Wednesday, January 01, 2014

i think, for me, the speed at which a period of time seems to have gone by depends largely on the things I think about that happened within that time span. for example, when i think bout how long I've been with this sch, time seems to have dragged on. When I think bout the summer holidays till now, time seems to have flown by.

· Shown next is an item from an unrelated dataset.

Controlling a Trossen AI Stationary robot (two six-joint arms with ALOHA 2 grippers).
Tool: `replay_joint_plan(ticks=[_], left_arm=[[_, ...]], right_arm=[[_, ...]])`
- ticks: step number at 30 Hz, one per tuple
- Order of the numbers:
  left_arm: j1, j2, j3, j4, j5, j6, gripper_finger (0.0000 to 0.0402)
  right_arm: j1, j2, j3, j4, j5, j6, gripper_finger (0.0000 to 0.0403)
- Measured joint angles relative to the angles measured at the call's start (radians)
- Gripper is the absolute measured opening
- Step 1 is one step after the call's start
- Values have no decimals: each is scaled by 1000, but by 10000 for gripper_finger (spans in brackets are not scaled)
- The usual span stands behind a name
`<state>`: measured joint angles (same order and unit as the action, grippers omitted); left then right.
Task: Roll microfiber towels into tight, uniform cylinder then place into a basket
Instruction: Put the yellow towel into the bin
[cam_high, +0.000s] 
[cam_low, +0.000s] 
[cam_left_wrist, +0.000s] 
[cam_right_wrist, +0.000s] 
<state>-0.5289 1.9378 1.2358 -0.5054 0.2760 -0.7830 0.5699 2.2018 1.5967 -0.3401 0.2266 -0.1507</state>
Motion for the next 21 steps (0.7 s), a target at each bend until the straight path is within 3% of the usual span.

I don't really have a point to make. except that I wish blogger would stop fucking auto-correcting my posts and making my writing seem proper and unauthentic. it is very annoying.

i'm having trouble thinking of something that I did this year that was really fulfilling or memorable or rewarding. almost sleeping with shrd? ok, sorry, tt was pretty random. not falling into depression? well done on tt, Amelia. writing fantastic student reports (120 of them!)? well ya I guess tt was a pretty good effort.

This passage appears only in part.